Task to complete: Please find the number of lines in the material below where the string "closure" occurs, and give only that number.

The records:

-*-

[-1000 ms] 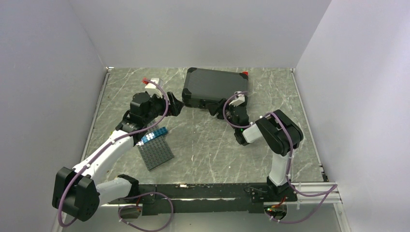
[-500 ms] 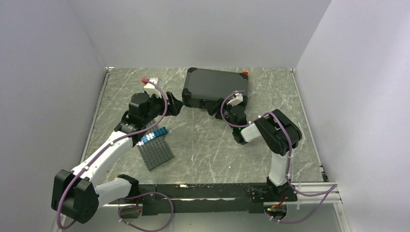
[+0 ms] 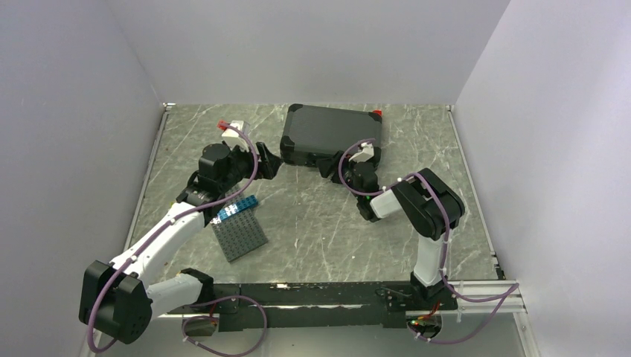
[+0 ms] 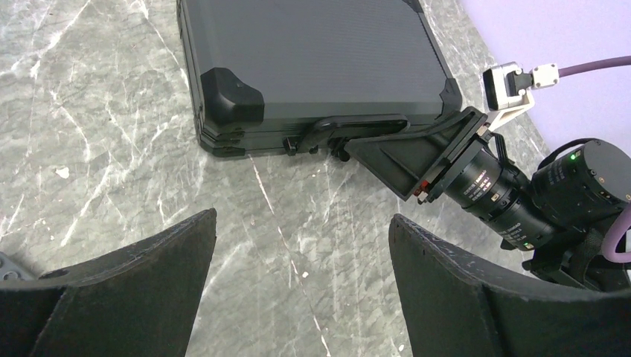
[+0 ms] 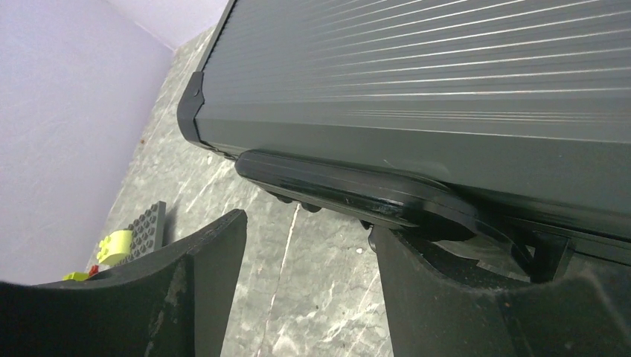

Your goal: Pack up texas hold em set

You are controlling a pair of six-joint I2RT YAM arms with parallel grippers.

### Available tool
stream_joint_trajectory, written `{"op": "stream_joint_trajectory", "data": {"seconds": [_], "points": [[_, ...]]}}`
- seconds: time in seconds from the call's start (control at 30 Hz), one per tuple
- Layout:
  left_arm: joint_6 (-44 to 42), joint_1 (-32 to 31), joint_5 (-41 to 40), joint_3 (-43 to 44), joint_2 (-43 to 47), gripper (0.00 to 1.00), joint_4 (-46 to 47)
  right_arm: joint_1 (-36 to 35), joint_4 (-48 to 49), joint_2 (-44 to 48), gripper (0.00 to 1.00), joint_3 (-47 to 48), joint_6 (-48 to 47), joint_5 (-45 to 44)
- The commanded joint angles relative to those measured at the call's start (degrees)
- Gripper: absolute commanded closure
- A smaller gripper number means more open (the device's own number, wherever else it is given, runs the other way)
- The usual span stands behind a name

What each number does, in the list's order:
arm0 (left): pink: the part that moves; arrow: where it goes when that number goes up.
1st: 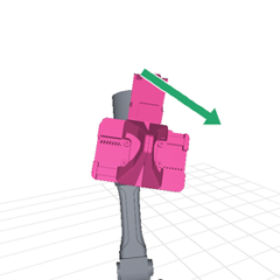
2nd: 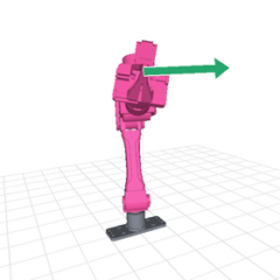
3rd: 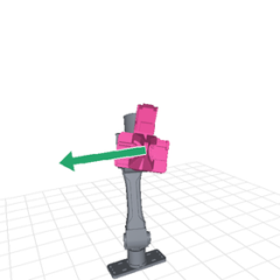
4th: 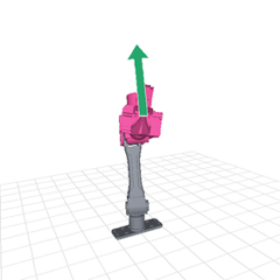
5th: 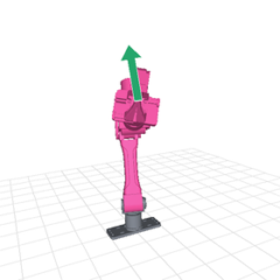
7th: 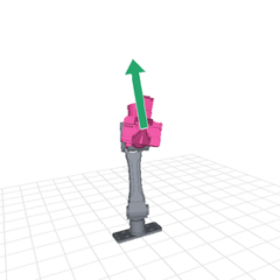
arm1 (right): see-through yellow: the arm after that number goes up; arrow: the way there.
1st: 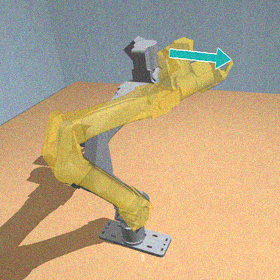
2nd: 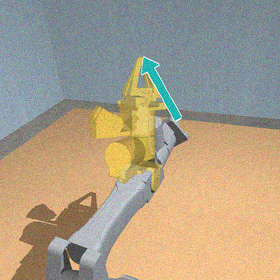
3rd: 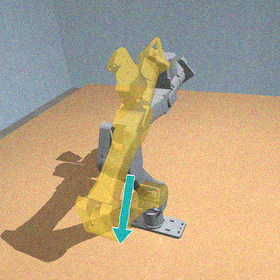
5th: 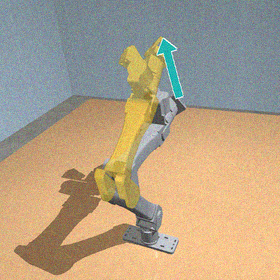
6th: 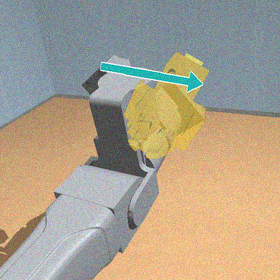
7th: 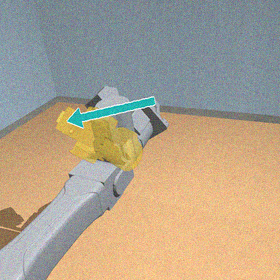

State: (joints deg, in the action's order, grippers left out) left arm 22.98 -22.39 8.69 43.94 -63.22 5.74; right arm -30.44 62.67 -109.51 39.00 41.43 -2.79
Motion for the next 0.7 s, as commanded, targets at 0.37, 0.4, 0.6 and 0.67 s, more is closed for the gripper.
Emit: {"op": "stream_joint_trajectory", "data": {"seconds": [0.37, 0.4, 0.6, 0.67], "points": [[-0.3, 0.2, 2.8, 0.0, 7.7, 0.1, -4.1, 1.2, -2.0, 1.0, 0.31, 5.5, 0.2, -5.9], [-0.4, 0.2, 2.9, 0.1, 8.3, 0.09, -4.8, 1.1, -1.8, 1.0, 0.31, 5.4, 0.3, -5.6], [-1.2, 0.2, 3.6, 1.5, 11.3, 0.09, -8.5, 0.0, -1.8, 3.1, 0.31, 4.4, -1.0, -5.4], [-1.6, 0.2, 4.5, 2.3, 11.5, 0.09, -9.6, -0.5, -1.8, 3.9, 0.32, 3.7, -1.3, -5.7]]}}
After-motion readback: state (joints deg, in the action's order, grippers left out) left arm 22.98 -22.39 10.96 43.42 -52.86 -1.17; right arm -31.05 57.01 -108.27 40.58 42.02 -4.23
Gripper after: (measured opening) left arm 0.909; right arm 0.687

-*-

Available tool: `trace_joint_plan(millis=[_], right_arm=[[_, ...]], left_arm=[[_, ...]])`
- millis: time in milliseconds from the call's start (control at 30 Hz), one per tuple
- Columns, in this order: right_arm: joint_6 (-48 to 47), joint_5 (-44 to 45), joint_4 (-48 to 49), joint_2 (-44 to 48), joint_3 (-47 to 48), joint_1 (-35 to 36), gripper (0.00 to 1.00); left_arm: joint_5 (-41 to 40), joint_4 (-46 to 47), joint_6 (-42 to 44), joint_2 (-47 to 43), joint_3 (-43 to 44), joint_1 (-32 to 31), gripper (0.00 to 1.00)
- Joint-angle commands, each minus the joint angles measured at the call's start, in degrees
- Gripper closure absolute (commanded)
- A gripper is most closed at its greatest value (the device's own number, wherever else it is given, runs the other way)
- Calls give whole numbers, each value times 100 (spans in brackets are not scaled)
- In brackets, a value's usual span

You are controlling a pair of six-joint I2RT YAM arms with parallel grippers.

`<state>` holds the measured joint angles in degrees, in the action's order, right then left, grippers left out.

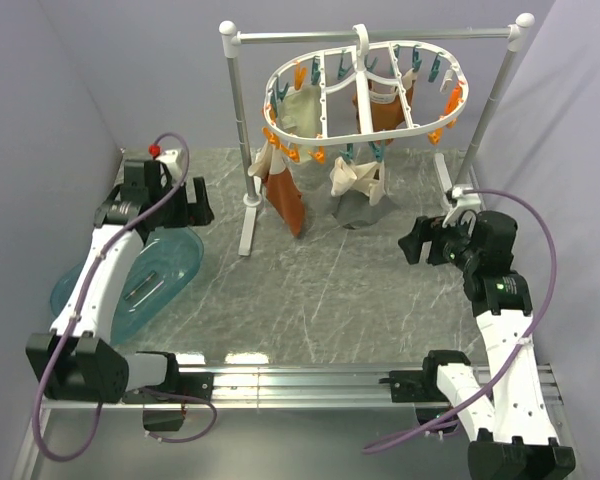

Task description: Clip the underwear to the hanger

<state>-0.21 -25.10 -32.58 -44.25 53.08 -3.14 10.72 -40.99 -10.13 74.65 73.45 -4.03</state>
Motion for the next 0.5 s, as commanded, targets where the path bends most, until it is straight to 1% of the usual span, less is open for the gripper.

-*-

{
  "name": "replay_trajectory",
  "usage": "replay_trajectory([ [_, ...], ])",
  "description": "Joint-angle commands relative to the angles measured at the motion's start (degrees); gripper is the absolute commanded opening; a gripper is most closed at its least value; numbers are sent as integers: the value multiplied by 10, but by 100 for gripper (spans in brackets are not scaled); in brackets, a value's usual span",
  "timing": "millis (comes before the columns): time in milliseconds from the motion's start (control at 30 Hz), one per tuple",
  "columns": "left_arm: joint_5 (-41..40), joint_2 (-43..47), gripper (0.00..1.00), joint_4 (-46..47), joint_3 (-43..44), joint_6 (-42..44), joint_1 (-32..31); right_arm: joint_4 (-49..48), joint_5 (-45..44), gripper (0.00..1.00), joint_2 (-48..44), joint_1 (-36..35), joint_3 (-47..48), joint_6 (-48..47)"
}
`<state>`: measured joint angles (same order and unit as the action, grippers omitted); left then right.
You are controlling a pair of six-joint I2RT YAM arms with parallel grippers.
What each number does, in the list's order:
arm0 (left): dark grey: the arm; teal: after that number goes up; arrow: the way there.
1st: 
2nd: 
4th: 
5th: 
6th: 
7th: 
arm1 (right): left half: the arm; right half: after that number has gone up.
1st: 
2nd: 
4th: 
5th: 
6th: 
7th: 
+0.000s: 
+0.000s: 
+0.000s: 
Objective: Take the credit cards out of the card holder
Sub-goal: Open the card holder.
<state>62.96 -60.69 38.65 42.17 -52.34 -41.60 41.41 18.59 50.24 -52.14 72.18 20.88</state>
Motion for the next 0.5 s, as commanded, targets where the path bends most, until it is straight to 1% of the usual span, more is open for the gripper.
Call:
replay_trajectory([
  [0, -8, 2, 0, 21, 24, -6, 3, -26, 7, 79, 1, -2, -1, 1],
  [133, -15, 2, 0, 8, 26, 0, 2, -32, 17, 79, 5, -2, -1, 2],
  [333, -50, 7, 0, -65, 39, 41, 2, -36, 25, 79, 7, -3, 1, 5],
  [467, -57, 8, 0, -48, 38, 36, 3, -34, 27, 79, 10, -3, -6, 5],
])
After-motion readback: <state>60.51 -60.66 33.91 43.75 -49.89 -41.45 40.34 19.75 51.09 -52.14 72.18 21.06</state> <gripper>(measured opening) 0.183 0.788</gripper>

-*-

Output below: 2